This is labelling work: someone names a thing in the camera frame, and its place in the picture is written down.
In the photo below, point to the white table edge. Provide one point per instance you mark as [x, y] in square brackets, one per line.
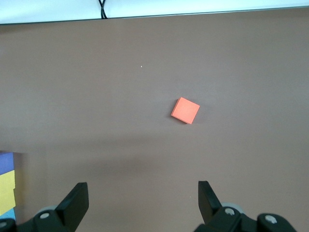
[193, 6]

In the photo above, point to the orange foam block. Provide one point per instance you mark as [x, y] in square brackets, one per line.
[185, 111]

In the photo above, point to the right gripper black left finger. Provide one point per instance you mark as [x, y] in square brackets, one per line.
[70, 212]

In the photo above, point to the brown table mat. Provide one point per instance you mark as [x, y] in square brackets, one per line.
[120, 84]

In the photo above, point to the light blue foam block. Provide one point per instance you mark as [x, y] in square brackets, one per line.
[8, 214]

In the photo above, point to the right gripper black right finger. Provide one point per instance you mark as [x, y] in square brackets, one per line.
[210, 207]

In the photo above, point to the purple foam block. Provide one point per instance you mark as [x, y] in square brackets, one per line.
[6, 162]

——————

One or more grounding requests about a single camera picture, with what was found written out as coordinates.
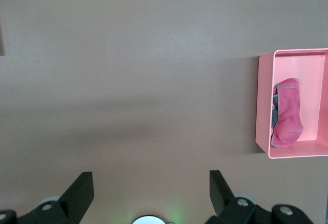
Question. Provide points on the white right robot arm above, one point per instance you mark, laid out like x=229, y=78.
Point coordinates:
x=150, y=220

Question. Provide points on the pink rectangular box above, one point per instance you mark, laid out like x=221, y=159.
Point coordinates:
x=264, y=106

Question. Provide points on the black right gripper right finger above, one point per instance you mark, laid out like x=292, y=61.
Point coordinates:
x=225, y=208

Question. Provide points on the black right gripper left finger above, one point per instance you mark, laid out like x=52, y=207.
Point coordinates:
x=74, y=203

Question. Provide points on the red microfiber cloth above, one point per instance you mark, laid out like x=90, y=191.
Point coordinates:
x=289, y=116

——————

■ Problem details: Count how many lines of the listing include "picture". Nothing but the number is wanted.

■ Answer box: 2